Overall, I would not like to be a couple aged 55 with two children in college  and have "only" €800k + whatever you save in the meantime - say €1m.  I am sure you could eke out a living. 

The €1mwill have to be invested in the stock market and it could halve the day after you retire. 

You might well live into your 90s. You might get sick.  You might like to help your kids get on the housing ladder. 

Way too many uncertainties for €1m to be comfortable. 

Come back in 10 years time and review the situation. 

Brendan


----------



## RETIRED2017 (10 Mar 2019)

Are you maxing out all of  your pension tax  break for your age,


----------



## elacsaplau (10 Mar 2019)

Hi Sinbad75,

Firstly, well done - you are in good financial shape.

Based on your assets and future contributions, it is definitely possible for you to retire in 10 years.

It is even probable that your assets will be sufficient to support your desired income (in real terms) for the remainder of your life, if appropriately invested. By this I mean not taking excessive or insufficient investment risk.

Of course, it's not certain, though, because stuff can happen between now and retirement or in retirement. Then again, what is certain in life?
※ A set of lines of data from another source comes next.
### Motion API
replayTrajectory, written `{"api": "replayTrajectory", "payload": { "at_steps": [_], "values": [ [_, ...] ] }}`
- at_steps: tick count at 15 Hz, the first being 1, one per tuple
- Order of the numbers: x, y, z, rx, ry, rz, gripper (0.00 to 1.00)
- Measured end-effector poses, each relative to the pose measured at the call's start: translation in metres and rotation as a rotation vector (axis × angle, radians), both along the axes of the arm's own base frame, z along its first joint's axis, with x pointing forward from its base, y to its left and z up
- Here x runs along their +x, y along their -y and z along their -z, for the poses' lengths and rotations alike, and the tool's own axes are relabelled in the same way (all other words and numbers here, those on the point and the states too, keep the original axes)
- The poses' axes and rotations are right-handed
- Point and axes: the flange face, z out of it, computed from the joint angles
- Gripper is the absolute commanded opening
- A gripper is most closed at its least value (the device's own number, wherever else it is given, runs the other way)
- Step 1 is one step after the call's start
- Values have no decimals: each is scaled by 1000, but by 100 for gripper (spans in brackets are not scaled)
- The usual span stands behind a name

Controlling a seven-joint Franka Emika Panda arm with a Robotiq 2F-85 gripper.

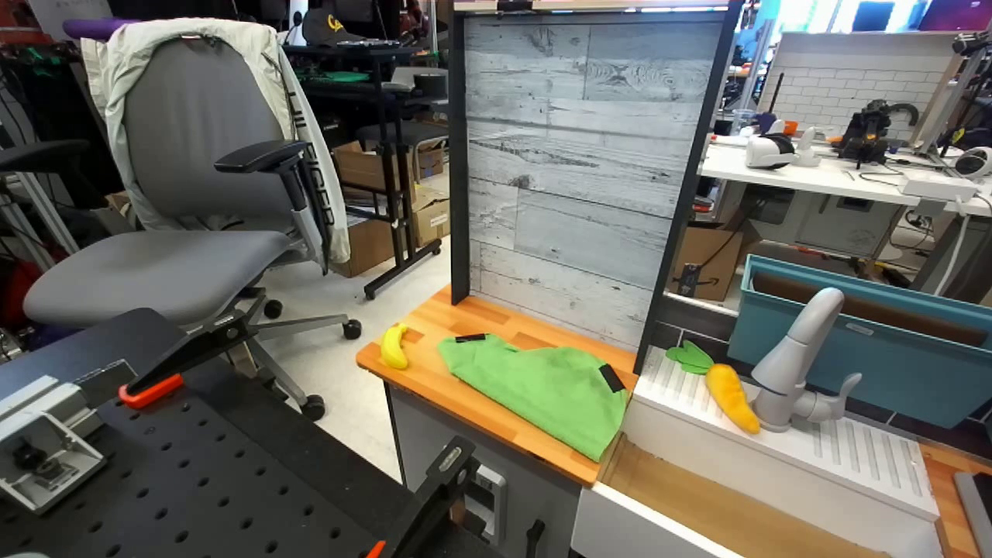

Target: Fold the green towel from right to left.

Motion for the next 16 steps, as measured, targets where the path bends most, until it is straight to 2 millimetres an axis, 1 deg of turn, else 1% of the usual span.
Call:
{"api": "replayTrajectory", "payload": {
  "at_steps": [6, 10, 13, 16],
  "values": [
    [0, 0, 0, -1, 0, 0, 100],
    [6, 3, 8, -10, 15, -4, 100],
    [24, 10, 15, -1, 38, -2, 100],
    [55, 25, 28, 12, 51, -12, 100]
  ]
}}
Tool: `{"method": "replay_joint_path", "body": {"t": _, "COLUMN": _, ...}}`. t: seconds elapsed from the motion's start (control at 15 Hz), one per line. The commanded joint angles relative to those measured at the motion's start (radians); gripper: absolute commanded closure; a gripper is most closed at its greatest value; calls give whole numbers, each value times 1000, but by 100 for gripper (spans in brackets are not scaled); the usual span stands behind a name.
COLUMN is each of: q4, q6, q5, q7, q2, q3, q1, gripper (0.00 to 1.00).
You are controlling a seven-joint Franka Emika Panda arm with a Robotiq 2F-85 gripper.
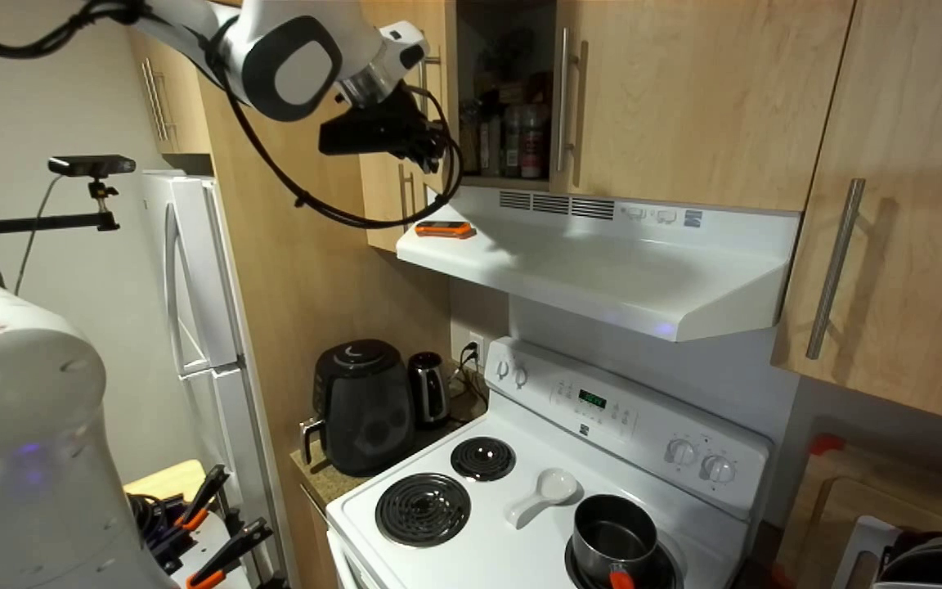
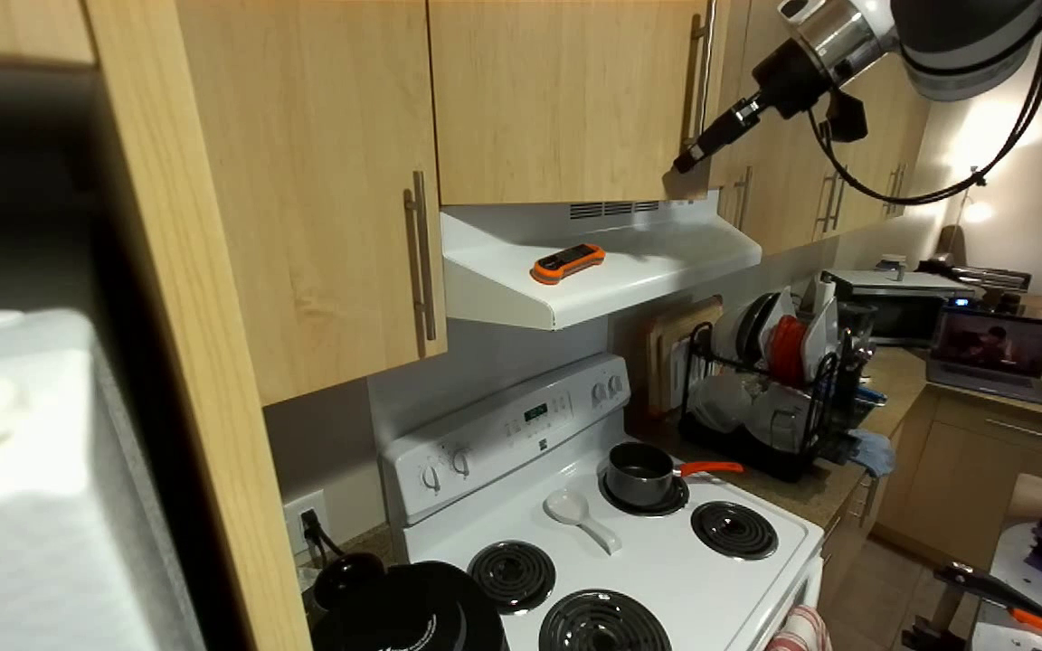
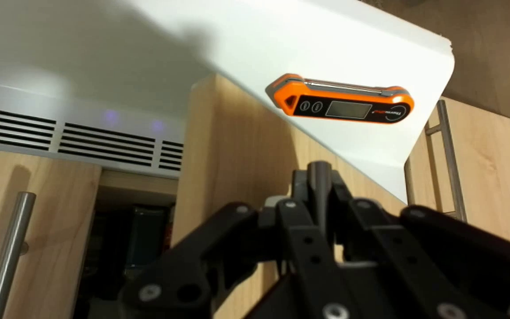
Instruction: Open the left cabinet door
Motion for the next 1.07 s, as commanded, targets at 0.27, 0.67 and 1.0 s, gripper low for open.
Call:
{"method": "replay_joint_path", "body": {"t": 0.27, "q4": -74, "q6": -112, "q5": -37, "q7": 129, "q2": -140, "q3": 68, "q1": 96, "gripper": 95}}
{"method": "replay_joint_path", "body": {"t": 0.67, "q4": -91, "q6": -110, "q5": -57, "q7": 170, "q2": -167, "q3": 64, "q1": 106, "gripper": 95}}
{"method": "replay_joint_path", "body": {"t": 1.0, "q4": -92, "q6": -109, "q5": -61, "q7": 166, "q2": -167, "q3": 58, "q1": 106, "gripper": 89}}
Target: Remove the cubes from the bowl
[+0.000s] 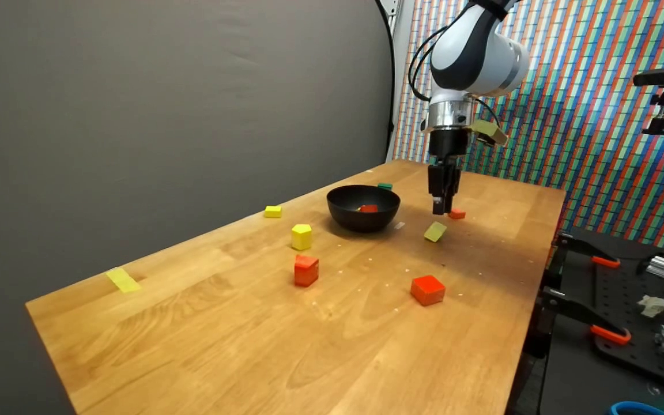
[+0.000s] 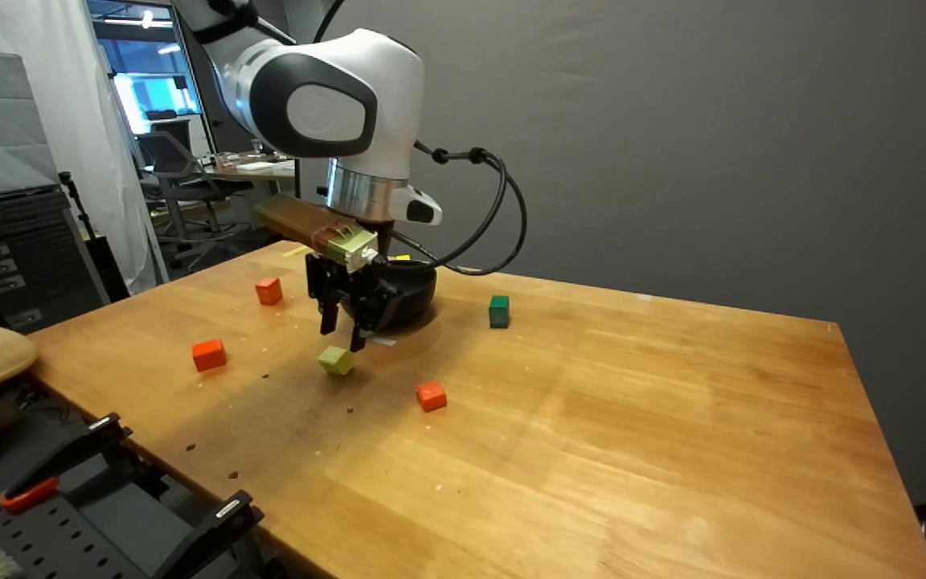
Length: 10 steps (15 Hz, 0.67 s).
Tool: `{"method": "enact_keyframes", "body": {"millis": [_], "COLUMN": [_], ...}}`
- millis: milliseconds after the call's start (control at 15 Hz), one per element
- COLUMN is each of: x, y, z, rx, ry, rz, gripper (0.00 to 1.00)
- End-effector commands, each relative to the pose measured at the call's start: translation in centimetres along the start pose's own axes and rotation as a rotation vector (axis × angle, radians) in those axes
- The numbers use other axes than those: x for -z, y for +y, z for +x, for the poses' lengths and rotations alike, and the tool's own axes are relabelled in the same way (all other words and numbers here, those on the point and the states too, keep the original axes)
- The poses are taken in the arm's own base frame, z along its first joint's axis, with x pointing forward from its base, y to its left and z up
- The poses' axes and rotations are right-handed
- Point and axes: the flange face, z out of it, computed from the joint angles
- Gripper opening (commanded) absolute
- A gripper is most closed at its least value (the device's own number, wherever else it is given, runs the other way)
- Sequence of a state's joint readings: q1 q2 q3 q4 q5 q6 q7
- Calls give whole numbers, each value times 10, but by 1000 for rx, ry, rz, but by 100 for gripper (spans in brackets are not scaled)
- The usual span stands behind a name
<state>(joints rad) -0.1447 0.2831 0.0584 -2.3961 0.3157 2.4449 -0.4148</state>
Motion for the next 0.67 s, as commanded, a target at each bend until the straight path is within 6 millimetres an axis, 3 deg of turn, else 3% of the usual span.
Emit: {"method": "enact_keyframes", "body": {"millis": [0,133,333,600], "x": [19,32,54,53], "y": [-8,-15,-31,-53], "z": [1,6,28,68], "rx": [23,39,64,-1], "ry": [65,123,231,215], "rz": [-47,-75,-120,-86], "gripper": [87,99,100,100]}}
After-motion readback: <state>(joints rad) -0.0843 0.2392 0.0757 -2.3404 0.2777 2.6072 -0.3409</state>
All things being equal your retirement financial readiness would be stronger at, say, 58 compared with 53. The question is whether such extra years would be too high an opportunity cost - for example, what would happen if one or both of yee was to pass on at 55, 60, 65, etc.? Some people really like their work, others don't, etc.

In summary, it is a workable goal that you probably need to fine tune. There are loads of moving parts!


----------



## Aph2016 (10 Mar 2019)

Don't mean to sound smart but why are people looking to retire at the age of 53/55? I know plenty of people around the 60-65 mark and they are dreading retirement, working gives you a purpose and a reason to get out of bed every day.


----------



## RETIRED2017 (10 Mar 2019)

elacsaplau said:


> Hi Sinbad75,
> 
> Firstly, well done - you are in good financial shape.
> 
> ...



The government aim is to increase the lower tax rate to 50K over the next few years, they should be maxing out there tax break while still given @40%

 early retirement possibly means more pension income  taken at lower tax rate,


----------



## noproblem (10 Mar 2019)

Aph2016 said:


> Don't mean to sound smart but why are people looking to retire at the age of 53/55? I know plenty of people around the 60-65 mark and they are dreading retirement, working gives you a purpose and a reason to get out of bed every day.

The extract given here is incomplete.